(Your goal): Print the data exactly as written, but leave out each picture.

(Supplied material):
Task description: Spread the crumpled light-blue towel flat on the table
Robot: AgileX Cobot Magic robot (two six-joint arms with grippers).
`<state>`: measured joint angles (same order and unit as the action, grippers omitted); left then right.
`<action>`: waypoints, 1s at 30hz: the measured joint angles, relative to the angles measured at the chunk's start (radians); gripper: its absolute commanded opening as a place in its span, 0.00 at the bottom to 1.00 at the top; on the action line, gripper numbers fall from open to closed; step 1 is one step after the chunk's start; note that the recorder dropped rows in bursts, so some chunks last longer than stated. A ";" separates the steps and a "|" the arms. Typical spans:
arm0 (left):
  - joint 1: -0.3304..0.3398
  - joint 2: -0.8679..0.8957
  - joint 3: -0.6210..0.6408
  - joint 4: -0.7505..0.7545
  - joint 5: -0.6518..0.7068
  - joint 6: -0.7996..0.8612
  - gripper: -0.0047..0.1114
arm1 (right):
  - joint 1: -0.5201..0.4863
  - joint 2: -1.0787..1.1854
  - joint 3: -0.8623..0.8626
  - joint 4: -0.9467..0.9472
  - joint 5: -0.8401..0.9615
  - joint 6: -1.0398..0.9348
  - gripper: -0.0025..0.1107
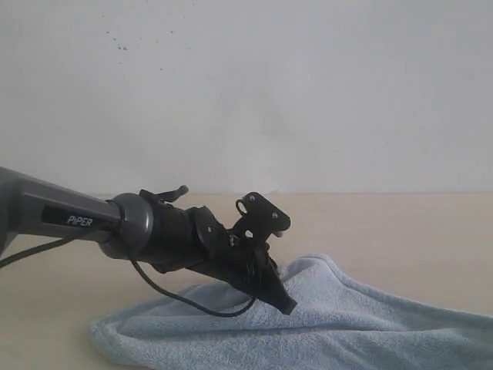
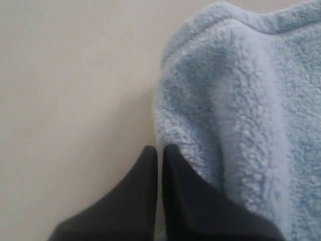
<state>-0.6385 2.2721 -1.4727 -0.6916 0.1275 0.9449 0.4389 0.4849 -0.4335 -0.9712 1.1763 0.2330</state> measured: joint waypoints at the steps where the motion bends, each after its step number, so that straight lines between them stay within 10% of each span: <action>1: -0.007 0.005 0.000 -0.007 0.011 0.000 0.08 | 0.000 0.000 0.000 0.000 0.000 0.000 0.03; 30: -0.213 -0.209 0.154 -0.105 0.214 0.021 0.08 | 0.000 0.000 0.000 0.041 -0.022 0.038 0.03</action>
<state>-0.8514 2.0634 -1.3183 -0.7967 0.3418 0.9660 0.4389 0.4849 -0.4335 -0.9303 1.1541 0.2712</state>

(Expected answer):
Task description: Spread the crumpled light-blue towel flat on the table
Robot: AgileX Cobot Magic robot (two six-joint arms with grippers).
`<state>`: measured joint angles (same order and unit as the action, grippers omitted); left then right.
`<action>`: waypoints, 1s at 30hz: the measured joint angles, relative to the angles measured at the chunk's start (radians); gripper: its absolute commanded opening as a place in its span, 0.00 at the bottom to 1.00 at the top; on the action line, gripper numbers fall from open to closed; step 1 is one step after the chunk's start; note that the recorder dropped rows in bursts, so some chunks last longer than stated. A ";" separates the steps and a "|" the arms. Typical spans:
arm0 (left):
  - joint 1: -0.3304..0.3398
  - joint 2: -0.8679..0.8957
  - joint 3: -0.6210..0.6408
  - joint 4: -0.7505..0.7545
  - joint 5: -0.6518..0.7068
  - joint 6: -0.7996..0.8612
  - gripper: -0.0047..0.1114
arm1 (right):
  - joint 1: -0.5201..0.4863
  - joint 2: -1.0787..1.1854
  - joint 3: -0.8623..0.8626
  - joint 4: -0.9467..0.9472
  - joint 5: -0.8401..0.9615
  - joint 6: -1.0398..0.9348
  - gripper: -0.0025..0.1107
<state>-0.6385 2.2721 -1.4727 -0.6916 0.1275 0.9449 0.4389 0.4849 -0.4335 -0.9712 1.1763 0.2330</state> measured: joint waypoints at the steps where the motion bends, each after its step number, so that straight lines between them stay within 10% of each span: <action>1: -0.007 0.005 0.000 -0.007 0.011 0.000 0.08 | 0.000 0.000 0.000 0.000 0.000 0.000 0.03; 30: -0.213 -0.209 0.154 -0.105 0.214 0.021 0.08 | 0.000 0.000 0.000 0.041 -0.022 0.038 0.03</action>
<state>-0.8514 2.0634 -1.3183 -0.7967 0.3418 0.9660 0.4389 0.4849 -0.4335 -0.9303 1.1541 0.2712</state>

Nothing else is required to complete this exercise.